**** Stored data ****

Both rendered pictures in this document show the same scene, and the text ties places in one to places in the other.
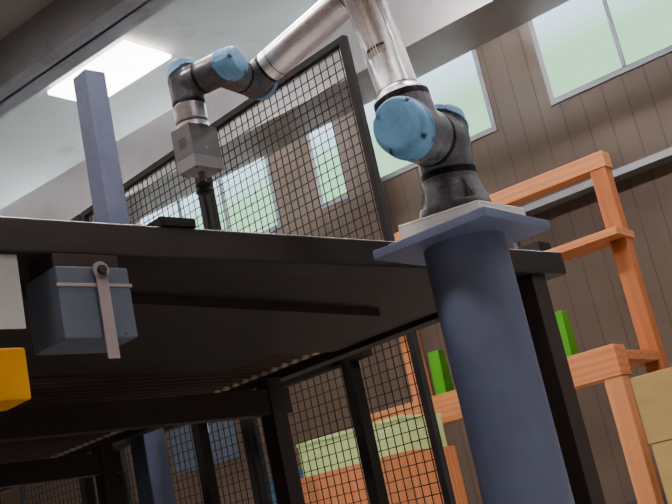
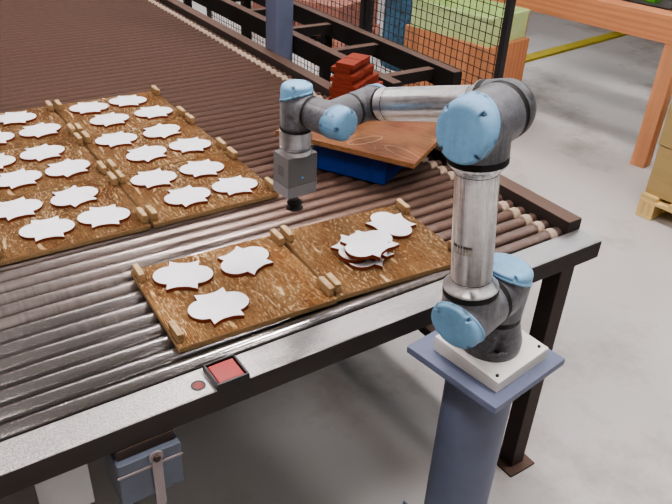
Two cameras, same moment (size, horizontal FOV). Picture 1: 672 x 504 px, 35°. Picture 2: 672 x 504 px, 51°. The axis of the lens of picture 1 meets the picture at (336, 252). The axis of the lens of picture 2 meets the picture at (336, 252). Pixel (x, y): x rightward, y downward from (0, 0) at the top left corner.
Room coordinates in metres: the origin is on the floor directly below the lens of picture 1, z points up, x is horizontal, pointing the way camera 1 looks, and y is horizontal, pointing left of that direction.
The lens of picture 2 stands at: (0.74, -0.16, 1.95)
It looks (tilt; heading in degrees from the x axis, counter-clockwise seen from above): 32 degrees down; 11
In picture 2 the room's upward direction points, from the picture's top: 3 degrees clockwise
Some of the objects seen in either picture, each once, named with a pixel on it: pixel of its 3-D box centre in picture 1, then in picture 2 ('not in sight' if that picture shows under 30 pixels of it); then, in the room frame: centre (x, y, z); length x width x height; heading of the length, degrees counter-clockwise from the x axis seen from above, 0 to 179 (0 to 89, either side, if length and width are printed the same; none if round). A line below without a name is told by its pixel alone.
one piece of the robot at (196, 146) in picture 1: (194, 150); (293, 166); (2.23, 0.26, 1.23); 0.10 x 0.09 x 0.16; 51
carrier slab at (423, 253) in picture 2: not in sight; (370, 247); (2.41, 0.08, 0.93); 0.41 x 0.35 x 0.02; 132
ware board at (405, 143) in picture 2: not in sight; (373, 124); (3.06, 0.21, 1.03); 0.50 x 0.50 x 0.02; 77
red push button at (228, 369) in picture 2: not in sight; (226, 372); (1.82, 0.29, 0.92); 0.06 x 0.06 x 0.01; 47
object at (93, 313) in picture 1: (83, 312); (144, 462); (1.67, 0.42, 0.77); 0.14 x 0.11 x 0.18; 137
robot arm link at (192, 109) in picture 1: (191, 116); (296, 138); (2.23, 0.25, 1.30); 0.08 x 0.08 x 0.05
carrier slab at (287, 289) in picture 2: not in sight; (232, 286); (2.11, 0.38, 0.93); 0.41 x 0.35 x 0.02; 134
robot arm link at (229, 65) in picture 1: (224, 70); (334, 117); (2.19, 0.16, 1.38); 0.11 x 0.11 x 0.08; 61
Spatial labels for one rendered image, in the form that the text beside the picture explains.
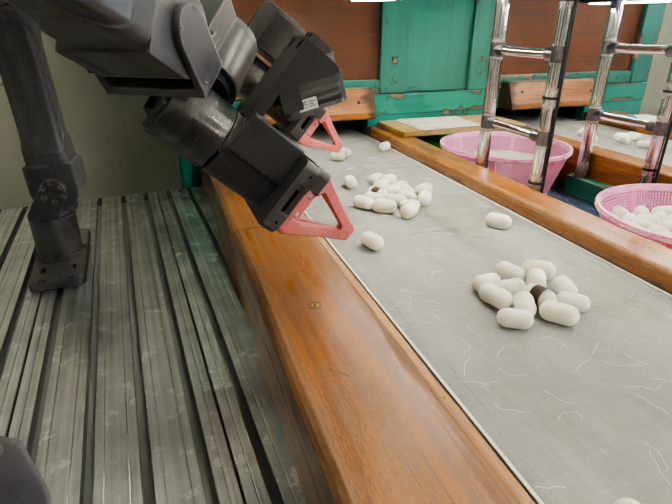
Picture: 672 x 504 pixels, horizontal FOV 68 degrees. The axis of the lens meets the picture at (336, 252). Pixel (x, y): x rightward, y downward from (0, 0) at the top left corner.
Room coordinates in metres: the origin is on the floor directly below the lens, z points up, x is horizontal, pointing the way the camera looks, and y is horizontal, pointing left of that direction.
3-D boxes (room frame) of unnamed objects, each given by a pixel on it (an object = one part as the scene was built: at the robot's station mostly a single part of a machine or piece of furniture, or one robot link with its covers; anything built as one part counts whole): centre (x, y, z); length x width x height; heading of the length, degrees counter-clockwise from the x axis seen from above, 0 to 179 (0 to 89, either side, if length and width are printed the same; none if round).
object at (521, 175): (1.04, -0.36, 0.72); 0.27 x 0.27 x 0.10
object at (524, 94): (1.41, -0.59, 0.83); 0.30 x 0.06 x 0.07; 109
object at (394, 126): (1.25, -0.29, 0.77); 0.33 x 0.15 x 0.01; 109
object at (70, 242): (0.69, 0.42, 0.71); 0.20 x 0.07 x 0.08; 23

****

## [Exercise]
In the data above, please extract the lines from the first one through the line with "Two cameras, same", exactly, and keep pictures out.

## [Result of this task]
Both rendered pictures in this document show the same scene, and the text ties places in one to places in the other.
Two cameras, same moment (size, horizontal FOV). Picture 1: 672 x 504 px, 35°. Picture 2: 672 x 504 px, 51°. The axis of the lens of picture 1 meets the picture at (336, 252). The axis of the lens of picture 2 meets the picture at (336, 252). Pixel (x, y): x rightward, y downward from (0, 0) at the top left corner.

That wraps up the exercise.